Sur la route des européennes - Dans la voiture d'un médecin de campagne, "lueur d'espoir"
Quand le docteur Serin arrive dans la petite maison défraîchie du hameau de Malicorne, un vieux monsieur est à terre et n'arrive plus à parler. Le médecin redresse...
Quand le docteur Serin arrive dans la petite maison défraîchie du hameau de Malicorne, un vieux monsieur est à terre et n'arrive plus à parler. Le médecin redresse le nonagénaire, conscient, et appelle l'ambulance.
A l'approche des européennes du 9 juin, l'AFP poursuit un périple sur les routes de France pour y saisir les enjeux nationaux comme continentaux, et a sillonné le désert médical de la Nièvre.
"Une ambulance dans deux heures ? Faut que ça aille plus vite", prévient Michel Serin, en ligne avec le Samu. Devant la modeste chambre, un molosse s'est installé - un Beauceron - pour veiller sur son maître de 92 ans, qui commence à articuler quelques mots.
C'est le fils, Jean-Claude, qui a lancé l'alerte, d'un coup de fil à la maison de santé du village voisin de Saint-Amand-en-Puisaye, 1.200 habitants.
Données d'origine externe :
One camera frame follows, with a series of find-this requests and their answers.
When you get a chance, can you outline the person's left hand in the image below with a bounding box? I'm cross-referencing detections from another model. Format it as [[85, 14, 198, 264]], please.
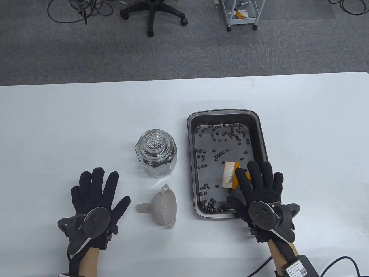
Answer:
[[71, 167, 131, 250]]

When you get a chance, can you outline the person's right hand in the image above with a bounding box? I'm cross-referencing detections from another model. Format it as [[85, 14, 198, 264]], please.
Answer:
[[227, 161, 284, 243]]

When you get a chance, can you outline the orange brush with pale bristles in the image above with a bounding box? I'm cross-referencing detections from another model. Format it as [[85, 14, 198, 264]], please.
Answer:
[[221, 162, 274, 190]]

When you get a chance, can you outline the coffee beans group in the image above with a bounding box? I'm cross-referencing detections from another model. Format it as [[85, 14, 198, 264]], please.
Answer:
[[195, 123, 255, 214]]

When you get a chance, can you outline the dark metal baking tray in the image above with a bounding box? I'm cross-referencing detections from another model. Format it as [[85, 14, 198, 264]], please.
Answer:
[[187, 109, 270, 220]]

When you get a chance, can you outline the beige plastic funnel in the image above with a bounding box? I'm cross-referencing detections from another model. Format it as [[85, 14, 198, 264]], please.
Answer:
[[136, 185, 177, 229]]

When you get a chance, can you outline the clear glass jar lid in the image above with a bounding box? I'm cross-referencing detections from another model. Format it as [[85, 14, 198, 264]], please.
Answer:
[[140, 130, 172, 159]]

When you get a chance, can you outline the person's right forearm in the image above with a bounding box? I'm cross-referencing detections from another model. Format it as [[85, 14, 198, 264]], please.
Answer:
[[267, 240, 299, 277]]

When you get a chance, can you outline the person's left forearm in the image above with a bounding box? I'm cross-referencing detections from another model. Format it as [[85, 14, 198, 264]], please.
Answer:
[[76, 248, 100, 277]]

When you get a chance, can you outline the grey tracking controller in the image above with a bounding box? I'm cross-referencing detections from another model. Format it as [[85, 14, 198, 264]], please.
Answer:
[[57, 207, 111, 256], [248, 201, 300, 243]]

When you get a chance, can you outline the clear glass jar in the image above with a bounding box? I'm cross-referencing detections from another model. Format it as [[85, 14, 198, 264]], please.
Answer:
[[135, 129, 178, 179]]

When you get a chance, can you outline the black wrist sensor box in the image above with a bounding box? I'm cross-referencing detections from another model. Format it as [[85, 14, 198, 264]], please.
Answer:
[[284, 255, 320, 277]]

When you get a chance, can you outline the white rolling cart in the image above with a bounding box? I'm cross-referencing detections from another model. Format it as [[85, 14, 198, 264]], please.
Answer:
[[215, 0, 266, 31]]

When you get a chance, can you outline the black office chair base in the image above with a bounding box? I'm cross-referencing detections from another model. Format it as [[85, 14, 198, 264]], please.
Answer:
[[120, 0, 188, 37]]

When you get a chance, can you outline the black floor cable bundle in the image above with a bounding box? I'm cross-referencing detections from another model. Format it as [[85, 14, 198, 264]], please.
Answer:
[[47, 0, 113, 25]]

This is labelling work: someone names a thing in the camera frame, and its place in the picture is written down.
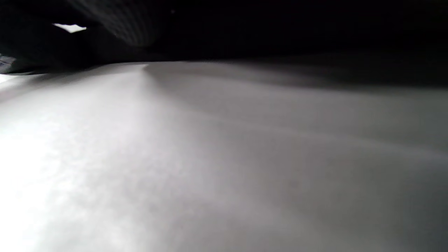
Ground person's right hand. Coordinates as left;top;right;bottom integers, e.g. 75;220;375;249
66;0;165;48

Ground black trousers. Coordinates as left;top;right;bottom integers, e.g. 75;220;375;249
0;0;448;76

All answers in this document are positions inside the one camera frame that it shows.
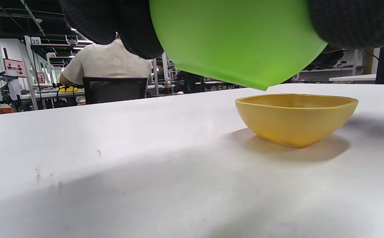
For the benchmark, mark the person's left hand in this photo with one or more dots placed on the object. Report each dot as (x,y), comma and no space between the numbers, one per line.
(135,29)

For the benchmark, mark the green plastic bowl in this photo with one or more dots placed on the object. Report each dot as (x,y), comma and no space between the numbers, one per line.
(238,43)

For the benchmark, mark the yellow small dish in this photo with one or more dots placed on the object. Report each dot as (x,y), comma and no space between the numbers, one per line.
(294,125)

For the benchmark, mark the black mesh office chair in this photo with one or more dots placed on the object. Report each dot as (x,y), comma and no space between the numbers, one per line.
(112,89)

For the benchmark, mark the yellow handheld device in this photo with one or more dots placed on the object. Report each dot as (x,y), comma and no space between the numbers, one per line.
(67,89)

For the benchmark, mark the pink sign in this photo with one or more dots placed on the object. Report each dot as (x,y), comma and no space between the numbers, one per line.
(14,67)

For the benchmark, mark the white shelving unit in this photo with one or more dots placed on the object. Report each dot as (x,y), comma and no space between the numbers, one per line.
(340,69)

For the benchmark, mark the black desk leg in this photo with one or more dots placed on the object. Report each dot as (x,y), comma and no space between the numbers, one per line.
(382,66)

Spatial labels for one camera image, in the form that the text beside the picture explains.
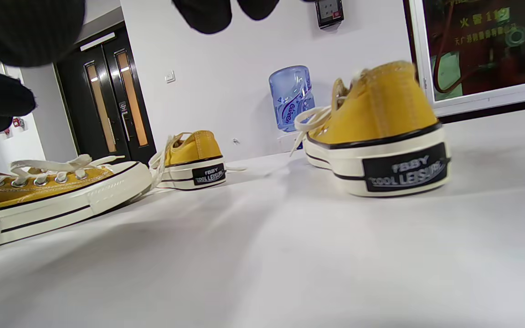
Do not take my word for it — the blue water bottle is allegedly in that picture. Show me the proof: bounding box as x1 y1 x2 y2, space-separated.
268 65 316 133

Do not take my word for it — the white water dispenser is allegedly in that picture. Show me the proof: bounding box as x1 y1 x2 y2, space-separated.
277 130 309 153

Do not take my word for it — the white shoe lace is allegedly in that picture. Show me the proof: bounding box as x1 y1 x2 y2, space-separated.
149 132 247 192
289 68 368 158
0 154 126 260

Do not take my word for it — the black wall panel device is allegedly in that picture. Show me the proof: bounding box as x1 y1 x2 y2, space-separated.
314 0 345 30

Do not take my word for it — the person's right hand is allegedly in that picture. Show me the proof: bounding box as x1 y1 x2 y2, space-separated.
0 0 281 133

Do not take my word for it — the black double door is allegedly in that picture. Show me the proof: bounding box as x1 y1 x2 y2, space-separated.
55 26 157 164

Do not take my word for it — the glass door fire cabinet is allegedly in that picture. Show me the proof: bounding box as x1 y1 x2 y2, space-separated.
403 0 525 118

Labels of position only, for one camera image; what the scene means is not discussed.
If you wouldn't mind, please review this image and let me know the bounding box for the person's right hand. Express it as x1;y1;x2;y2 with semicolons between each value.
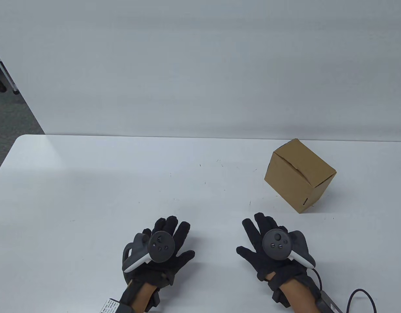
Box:
236;213;317;282

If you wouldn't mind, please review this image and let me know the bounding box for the person's left hand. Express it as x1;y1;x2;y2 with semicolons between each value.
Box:
122;215;196;286

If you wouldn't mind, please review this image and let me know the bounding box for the brown cardboard mailer box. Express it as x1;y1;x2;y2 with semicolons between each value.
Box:
264;138;337;214

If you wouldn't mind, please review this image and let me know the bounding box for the person's right forearm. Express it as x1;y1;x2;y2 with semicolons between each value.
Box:
269;277;321;313

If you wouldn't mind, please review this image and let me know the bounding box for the grey white controller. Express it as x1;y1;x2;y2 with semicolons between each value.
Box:
262;229;316;268
122;231;175;273

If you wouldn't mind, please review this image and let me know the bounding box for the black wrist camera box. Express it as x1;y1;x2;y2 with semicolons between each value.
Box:
99;298;129;313
318;290;344;313

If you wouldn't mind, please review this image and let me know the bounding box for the white metal cart frame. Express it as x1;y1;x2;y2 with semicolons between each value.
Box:
0;46;21;96

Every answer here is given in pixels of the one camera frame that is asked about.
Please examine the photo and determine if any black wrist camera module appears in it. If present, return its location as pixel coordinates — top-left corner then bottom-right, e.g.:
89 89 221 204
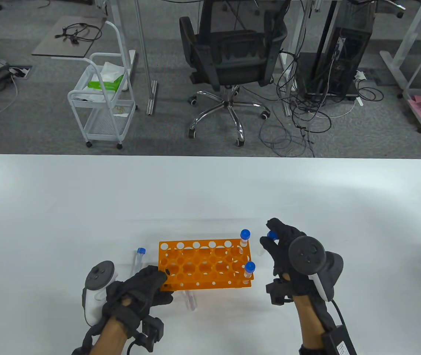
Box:
127 317 165 352
266 279 294 305

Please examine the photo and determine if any white wire utility cart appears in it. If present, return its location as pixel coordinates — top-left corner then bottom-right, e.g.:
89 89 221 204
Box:
67 20 138 150

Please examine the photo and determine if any orange test tube rack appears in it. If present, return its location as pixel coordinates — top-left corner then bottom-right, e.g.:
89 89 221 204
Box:
158 239 255 293

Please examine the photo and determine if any person's left hand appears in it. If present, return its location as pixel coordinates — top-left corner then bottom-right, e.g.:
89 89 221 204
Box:
101 264 175 318

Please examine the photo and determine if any white plastic bag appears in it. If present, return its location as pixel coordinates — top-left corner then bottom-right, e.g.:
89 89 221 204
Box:
101 61 126 82

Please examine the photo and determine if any green packet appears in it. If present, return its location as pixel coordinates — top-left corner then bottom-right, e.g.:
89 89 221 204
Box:
87 75 125 92

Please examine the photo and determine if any white desk frame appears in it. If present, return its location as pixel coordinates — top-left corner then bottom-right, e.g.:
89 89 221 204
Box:
380 0 421 89

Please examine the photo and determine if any floor socket box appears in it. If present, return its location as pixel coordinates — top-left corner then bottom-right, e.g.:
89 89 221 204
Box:
8 65 33 79

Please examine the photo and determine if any white desk leg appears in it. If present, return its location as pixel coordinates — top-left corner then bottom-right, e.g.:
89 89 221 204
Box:
280 0 320 117
135 0 158 116

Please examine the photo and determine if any person's right forearm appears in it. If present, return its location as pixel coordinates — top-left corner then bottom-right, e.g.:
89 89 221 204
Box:
292 296 338 355

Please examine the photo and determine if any black office chair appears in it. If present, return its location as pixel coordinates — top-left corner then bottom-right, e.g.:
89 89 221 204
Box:
179 0 289 147

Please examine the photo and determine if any tangle of black cables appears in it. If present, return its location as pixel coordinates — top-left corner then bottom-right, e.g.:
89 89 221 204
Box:
258 50 384 158

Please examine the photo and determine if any black battery pack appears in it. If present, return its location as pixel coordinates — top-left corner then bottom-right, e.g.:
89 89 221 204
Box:
321 324 358 355

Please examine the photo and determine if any black computer tower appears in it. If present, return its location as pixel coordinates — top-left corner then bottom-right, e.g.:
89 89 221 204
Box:
296 25 373 101

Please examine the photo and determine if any white and grey VR controller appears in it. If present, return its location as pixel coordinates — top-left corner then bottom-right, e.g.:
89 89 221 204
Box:
81 261 119 327
288 236 344 302

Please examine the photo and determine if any black cable bundle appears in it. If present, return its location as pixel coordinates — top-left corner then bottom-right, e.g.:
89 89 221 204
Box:
54 22 103 45

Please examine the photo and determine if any person's right hand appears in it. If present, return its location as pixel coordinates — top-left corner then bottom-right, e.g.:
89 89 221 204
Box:
259 217 322 302

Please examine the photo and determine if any grey board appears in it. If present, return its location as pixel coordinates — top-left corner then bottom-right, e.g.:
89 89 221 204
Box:
32 16 107 58

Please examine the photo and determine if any thick black cable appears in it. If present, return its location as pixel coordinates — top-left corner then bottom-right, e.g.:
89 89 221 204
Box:
71 325 102 355

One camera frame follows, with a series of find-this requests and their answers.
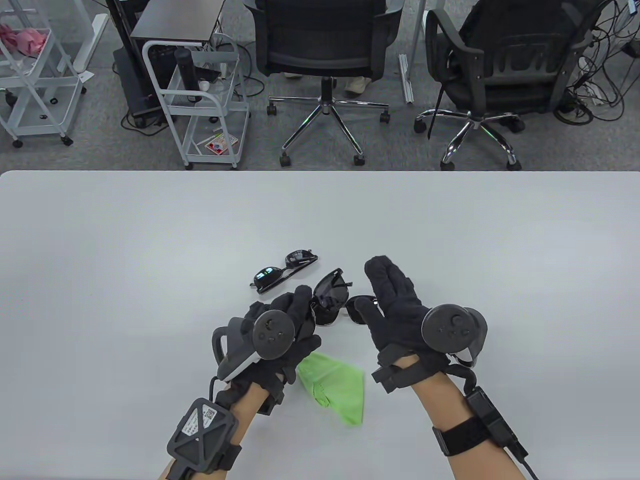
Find black office chair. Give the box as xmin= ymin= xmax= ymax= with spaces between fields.
xmin=413 ymin=0 xmax=608 ymax=172
xmin=243 ymin=0 xmax=404 ymax=167

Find black wrist tracker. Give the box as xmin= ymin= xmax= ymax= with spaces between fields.
xmin=432 ymin=372 xmax=538 ymax=480
xmin=166 ymin=397 xmax=243 ymax=480

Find small mirrored oval sunglasses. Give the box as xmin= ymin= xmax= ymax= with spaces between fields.
xmin=250 ymin=248 xmax=320 ymax=296

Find green cleaning cloth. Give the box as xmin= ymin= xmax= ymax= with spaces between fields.
xmin=297 ymin=351 xmax=366 ymax=427

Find black desk leg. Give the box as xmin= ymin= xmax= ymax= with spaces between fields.
xmin=105 ymin=0 xmax=151 ymax=108

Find black bottle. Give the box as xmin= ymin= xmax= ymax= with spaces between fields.
xmin=174 ymin=47 xmax=203 ymax=105

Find thick black square sunglasses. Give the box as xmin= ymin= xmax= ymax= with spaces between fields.
xmin=311 ymin=268 xmax=354 ymax=327

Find pink cloth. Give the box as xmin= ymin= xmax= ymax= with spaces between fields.
xmin=0 ymin=22 xmax=48 ymax=56

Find black computer tower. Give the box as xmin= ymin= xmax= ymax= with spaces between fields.
xmin=112 ymin=45 xmax=168 ymax=128

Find grey flat device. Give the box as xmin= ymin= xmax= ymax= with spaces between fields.
xmin=191 ymin=50 xmax=240 ymax=68

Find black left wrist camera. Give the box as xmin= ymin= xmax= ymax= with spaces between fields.
xmin=257 ymin=382 xmax=287 ymax=416

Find white rolling cart with handle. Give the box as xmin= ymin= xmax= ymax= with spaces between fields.
xmin=142 ymin=35 xmax=251 ymax=171

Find person's right hand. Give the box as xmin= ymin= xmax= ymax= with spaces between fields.
xmin=354 ymin=256 xmax=481 ymax=396

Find black left wrist tracker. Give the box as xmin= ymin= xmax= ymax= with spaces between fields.
xmin=166 ymin=397 xmax=243 ymax=480

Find dark side table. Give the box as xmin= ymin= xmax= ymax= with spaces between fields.
xmin=129 ymin=0 xmax=227 ymax=51

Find white table foot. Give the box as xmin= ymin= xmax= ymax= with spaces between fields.
xmin=72 ymin=13 xmax=110 ymax=73

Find grey right hand controller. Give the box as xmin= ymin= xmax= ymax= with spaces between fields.
xmin=421 ymin=304 xmax=488 ymax=368

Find person's left hand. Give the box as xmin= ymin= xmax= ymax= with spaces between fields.
xmin=215 ymin=285 xmax=323 ymax=407

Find red and white packet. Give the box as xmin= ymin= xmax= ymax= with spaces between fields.
xmin=204 ymin=134 xmax=240 ymax=156

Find black right wrist tracker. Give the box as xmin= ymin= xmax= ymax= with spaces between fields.
xmin=432 ymin=372 xmax=538 ymax=480

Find tangle of black cables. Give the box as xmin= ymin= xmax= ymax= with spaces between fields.
xmin=552 ymin=0 xmax=640 ymax=126

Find white table leg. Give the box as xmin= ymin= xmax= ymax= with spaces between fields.
xmin=397 ymin=0 xmax=428 ymax=104

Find grey left hand controller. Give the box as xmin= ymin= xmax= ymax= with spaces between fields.
xmin=211 ymin=310 xmax=297 ymax=382

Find white power strip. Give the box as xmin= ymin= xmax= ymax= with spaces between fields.
xmin=580 ymin=82 xmax=606 ymax=106

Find thin-frame dark sunglasses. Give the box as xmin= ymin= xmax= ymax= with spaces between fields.
xmin=345 ymin=294 xmax=383 ymax=327

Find grey hand controller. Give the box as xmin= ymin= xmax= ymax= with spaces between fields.
xmin=421 ymin=304 xmax=488 ymax=368
xmin=211 ymin=310 xmax=297 ymax=382

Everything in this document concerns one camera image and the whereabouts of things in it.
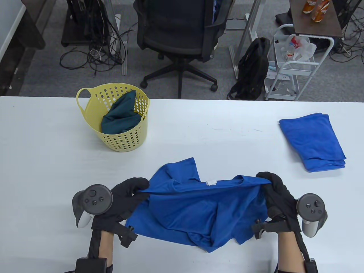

Le docteur Serin est "indispensable" et "omniprésent" dans "nos régions un peu médicalement abandonnées", dit-il. "Encore une chance qu'on ait cette maison de santé".
Ouvert il y a dix-neuf ans, cet établissement est le coup de maître de Michel Serin, lunettes rondes et bonhomie communicative. Près d'une vingtaine de professionnels y exercent désormais. Des infirmières, kinés, une psychologue, des internes et une troisième généraliste depuis peu, la trentenaire Louise Martin: "c'est l'équipe qui m'a plu".
Tous cumulent les casquettes pour pallier l'absence de spécialistes dans ce bassin de 5.000 patients. La maison multiplie les services: la cryothérapie contre les lésions précancéreuses, la télé-expertise dermatologique avec transmission de photos…
Car "le milieu spécialiste est en grande difficulté". "Les dentistes, c'est une catastrophe et les gens vont à Paris ou à Dijon" à 190 kilomètres "pour se faire soigner" avec un "impact financier pour les patients", raconte Michel Serin.
Selon des sondages, l'état du système de santé figure dans le peloton de tête des "préoccupations" des électeurs, avec le pouvoir d'achat et l'immigration, bien que la santé ne relève pas directement des compétences européennes.
Jamais venus
Et le scrutin du 9 juin sera un test national pour Emmanuel Macron, régulièrement confronté à la fragmentation sociale et territoriale du pays.
Le docteur Serin se dit lui un peu lassé du "Macron bashing", même s'il pourrait se laisser tenter par un vote écologiste ou socialiste.
Après une réunion d'équipe et une visio avec le ministère pour expérimenter un nouveau système de tarification au forfait, le praticien dévale sous la pluie les routes sinueuses du nord de la Nièvre, au volant de sa Peugeot 3008.
Il déboule chez Stella Lemoine, une Anglaise de 75 ans installée dans un pavillon de Dampierre-sous-Bouhy, le village de son défunt mari. Cette grosse fumeuse est épuisée, son coeur change constamment de rythme.
Le médecin de 67 ans est venu avec son sac à dos de matériel - une douzaine de kilos - plus une imprimante portable sous le bras pour délivrer l'ordonnance. Stella est inquiète et la consultation s'étire durant 45 minutes.
"Quand les gens sont isolés, c'est un peu stressant", confie-t-il dans sa voiture. Même s'il reste contre vents et marées "un médecin de campagne heureux", une "lueur d'espoir" pour les patients. Parce que le métier "est extraordinaire sur le plan humain, on suit des arbres généalogiques entiers".
Lui plaide pour une gouvernance "moins centrée sur l'hôpital" et davantage tournée vers "les soins primaires", la "médecine globale" et la "prévention".
Après le déjeuner, ce sera Saint-Fargeau, à 13 kilomètres de là, dans l'Yonne voisine. Ici, le dernier médecin part à la retraite.
Et tout était prêt pour accueillir deux dentistes et un orthodontiste dans un cabinet rutilant, mais "ils ne sont jamais venus", déplore l'ancien maire Jean Joumier, qui se demande bien si cette arrivée avortée ne lui a pas coûté sa réélection aux municipales de 2020.
Deux ans plus tard à Saint-Fargeau, le Rassemblement national a fait une percée à la présidentielle avant de remporter la législative dans cette première circonscription de l'Yonne.